On ne peut donc conclure trop rapidement à l'équivalence entre le régime échafaudé dans les prétoires et celui qui fait figure de standard de marché. Devant la probable impossibilité (et le caractère inopportun) de diviser le contrat de prêt et le contrat sous-jacent dans bon nombre de cas, il faut que le prêteur soit prêt à faire face, pour des raisons qui lui sont largement (pour ne pas dire exclusivement), exogènes, à la caducité du contrat de prêt pouvant le contraindre de facto à un impossible retour au statu quo ante (17).

Appelant à une prise de conscience pratique, les arrêts rendus par la première chambre civile le 10 septembre 2015 font résonner un bon sens qui devrait susciter l'adhésion si ce n'était la délicatesse de leur fondement. Cette situation juridique bancale devrait se régler avec l'adoption de la réforme du droit des obligations qui verra émerger dans le Code civil un article 1186 disposant, en son alinéa 2, qu'un contrat est caduc "lorsque des contrats ont été conclus en vue d'une opération d'ensemble et que la disparition de l'un d'eux rend impossible ou sans intérêt l'exécution d'un autre". Caducité n'est ni nullité, ni résolution, mais la position de la Cour de cassation que nous avons étudiée trouvera enfin un fondement clair : au moins une raison de se satisfaire du tremblement de terre juridique qui se profile fatalement à l'horizon...


(1) On relira, en particulier, B. Teyssié, Les groupes de contrats, LGDJ, 1975.
(2) B. Teyssié, op. cit., n° 69 et s..
(3) Idem, n° 274 et s..
(4) CA Aix-en-Provence, 26 novembre 2013, n° 11/20770 (N° Lexbase : A1683KQE) pour le pourvoi n° 14-13.658 et CA Paris, Pôle 2, 2ème ch., 28 février 2014, n° 12/22661 (N° Lexbase : A0743MGM) pour le pourvoi n° 14-17.772.
(5) Dans chaque cas supérieur à 21 500 euro qui était, au moment des faits, le plafond au-delà duquel les dispositions relatives au crédit à la consommation ne s'appliquent plus. Ce montant a été porté à 75 000 euros (C. consom., art. L. 311-3 N° Lexbase : L7830IZZ) par la loi n° 2010-737 du 1er juillet 2010 (N° Lexbase : L6505IMU).
(6) Cass. civ. 1, 1er juillet 1997, n° 95-15.642 (N° Lexbase : A0519AC9), D., 1998, 32, note. L. Aynès.

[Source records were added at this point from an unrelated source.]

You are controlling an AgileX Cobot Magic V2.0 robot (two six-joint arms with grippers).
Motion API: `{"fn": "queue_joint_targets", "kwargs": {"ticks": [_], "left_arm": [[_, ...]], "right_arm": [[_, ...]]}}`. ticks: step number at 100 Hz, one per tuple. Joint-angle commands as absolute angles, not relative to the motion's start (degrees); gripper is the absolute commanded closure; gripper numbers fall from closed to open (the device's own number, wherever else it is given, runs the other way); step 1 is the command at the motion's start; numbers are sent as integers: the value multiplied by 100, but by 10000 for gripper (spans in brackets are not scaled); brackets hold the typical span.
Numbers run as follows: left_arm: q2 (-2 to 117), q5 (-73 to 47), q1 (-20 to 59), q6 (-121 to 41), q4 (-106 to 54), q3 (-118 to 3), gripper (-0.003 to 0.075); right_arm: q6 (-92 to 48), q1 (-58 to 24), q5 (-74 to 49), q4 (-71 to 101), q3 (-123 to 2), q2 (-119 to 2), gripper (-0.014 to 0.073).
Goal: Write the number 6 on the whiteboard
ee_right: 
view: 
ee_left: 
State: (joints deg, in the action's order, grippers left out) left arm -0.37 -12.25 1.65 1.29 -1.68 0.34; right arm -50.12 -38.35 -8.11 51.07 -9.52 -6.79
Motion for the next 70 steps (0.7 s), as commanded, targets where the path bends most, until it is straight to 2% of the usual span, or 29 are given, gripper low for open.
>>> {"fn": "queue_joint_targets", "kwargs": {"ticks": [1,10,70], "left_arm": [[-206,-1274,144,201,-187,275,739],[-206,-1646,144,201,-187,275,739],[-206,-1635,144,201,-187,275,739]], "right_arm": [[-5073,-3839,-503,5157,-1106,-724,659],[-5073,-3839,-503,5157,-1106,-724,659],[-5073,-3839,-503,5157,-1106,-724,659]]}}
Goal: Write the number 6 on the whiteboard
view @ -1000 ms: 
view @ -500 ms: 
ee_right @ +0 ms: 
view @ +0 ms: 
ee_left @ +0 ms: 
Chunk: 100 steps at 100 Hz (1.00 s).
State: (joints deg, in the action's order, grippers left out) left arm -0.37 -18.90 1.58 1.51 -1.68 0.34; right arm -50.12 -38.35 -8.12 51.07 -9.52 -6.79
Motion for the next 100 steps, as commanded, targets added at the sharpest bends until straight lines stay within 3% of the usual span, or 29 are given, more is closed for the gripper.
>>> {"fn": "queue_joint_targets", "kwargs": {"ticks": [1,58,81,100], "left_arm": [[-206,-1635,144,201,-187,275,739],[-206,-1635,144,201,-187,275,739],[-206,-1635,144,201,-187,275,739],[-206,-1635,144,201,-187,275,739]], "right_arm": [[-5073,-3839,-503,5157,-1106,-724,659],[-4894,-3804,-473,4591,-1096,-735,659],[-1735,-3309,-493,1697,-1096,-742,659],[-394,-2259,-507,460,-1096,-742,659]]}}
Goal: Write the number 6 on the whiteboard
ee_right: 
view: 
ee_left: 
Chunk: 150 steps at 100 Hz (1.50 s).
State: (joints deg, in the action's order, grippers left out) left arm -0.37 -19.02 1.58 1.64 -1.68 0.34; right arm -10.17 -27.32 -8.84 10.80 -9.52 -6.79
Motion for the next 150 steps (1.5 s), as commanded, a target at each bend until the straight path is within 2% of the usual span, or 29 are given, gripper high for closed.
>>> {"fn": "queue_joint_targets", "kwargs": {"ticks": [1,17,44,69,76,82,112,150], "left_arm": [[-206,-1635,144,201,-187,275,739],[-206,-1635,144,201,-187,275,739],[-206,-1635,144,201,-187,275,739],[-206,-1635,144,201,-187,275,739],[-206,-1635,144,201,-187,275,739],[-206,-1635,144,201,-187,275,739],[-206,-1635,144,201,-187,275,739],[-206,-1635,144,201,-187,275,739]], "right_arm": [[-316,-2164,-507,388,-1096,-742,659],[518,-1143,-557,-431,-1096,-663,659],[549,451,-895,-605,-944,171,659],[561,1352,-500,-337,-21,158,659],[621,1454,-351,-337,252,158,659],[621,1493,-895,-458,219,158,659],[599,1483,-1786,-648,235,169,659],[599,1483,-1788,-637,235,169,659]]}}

(7) Cass. mixte, 17 mai 2013, deux arrêts, n° 11-22.768, P+B+R+I (N° Lexbase : A4414KDT) et n° 11-22.927, P+B+R+I (N° Lexbase : A4415KDU) ; D. Bakouche, Les contrats concomitants ou successifs qui s'inscrivent dans une opération incluant une location financière sont interdépendants, Lexbase Hebdo n° 533 du 27 juin 2013 - édition privée (N° Lexbase : N7670BTA).
(8) Fondement qui n'avait pas été retenu par la cour d'appel, laquelle semblant avoir tranché au nom du fourre-tout de l'article 1134 du Code civil (N° Lexbase : L1234ABC).

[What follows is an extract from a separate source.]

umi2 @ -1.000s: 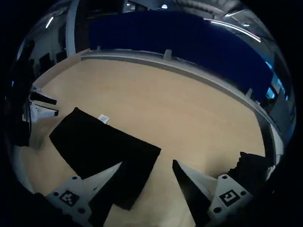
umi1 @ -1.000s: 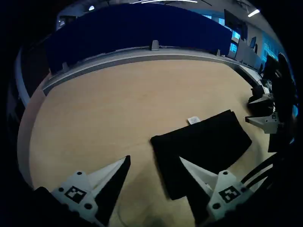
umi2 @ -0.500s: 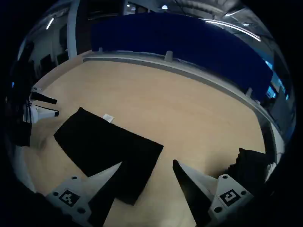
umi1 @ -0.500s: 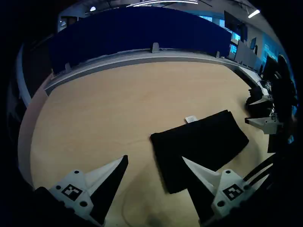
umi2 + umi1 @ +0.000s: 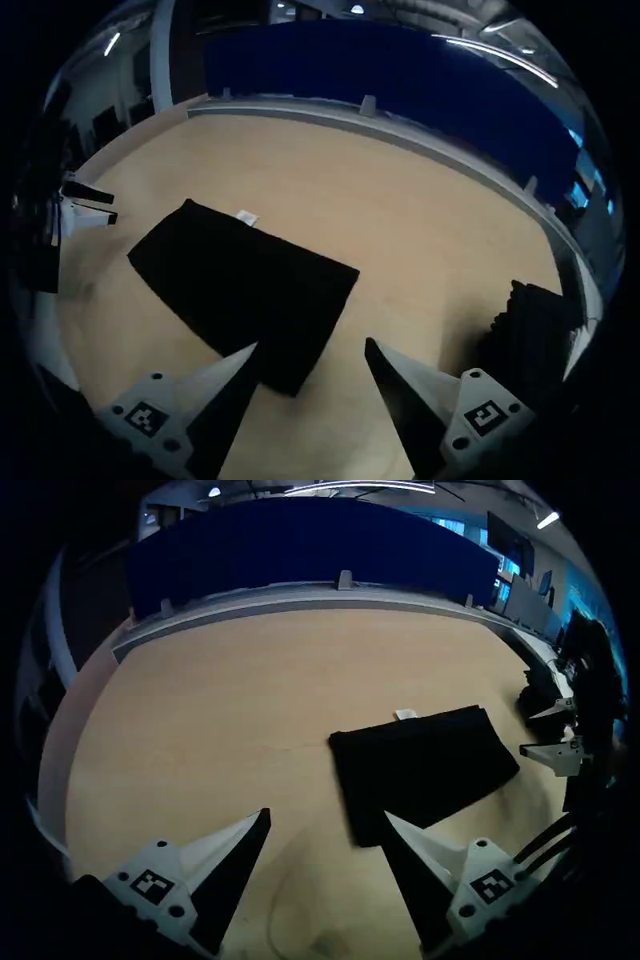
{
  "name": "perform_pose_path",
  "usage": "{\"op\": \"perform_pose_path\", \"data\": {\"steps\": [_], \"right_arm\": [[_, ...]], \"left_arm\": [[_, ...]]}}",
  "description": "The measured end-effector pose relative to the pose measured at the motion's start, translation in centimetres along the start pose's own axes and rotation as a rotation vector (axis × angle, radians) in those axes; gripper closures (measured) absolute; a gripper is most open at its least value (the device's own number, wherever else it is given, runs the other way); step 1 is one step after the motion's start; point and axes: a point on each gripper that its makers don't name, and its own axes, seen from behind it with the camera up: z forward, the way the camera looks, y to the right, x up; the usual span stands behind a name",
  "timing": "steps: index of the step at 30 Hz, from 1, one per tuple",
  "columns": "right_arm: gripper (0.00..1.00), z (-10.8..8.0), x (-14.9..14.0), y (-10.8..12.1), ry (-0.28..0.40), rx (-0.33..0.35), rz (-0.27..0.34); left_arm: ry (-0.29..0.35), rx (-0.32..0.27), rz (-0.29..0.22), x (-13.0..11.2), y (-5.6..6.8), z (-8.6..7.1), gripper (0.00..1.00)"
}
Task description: Fold towel
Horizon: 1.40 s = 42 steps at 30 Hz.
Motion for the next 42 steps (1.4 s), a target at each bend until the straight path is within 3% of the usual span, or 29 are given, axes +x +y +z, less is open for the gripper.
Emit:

(9) Comprenez : conclu uniquement parce qu'une vente avait lieu.
(10) Lorsque, comme c'était le cas dans les arrêts de septembre 2015, il verse directement les fonds au vendeur ou exige une attestation de réalisation de la vente.
(11) Par exemple, comme c'était ici le cas, si les contrats de vente sont résolus.
(12) A la faveur d'un objectivisme qui n'est pas sans rappeler les arrêts de mai 2013 (préc. note 7).
(13) Nous employons à dessein cette expression vague pour attirer l'attention du lecteur sur le fait que, en pratique, le contrat auquel le prêt est affecté peut être de natures et d'objets très divers : acquisition d'actions de société, acquisition d'un immeuble, partenariat public-privé...
(14) Pour reprendre un terme utilisé dans l'arrêt du 1er juillet 1997 (préc. note 6).
(15) Pour être plus complet, une telle clause a généralement un objet qui dépasse le seul contrat sous-jacent : elle stipule les mêmes effets s'agissant de la nullité ou la résolution de tout contrat (contrat inter-créancier, sûretés...) participant à l'opération globale que finance le prêt. Notre propos est généralisable à ce cas.
(16) Par exemple, plusieurs acquisitions immobilières.
(17) Par exemple lorsque l'emprunteur fait l'objet d'une liquidation judiciaire, ce qui était le cas dans les arrêts du 10 septembre 2015.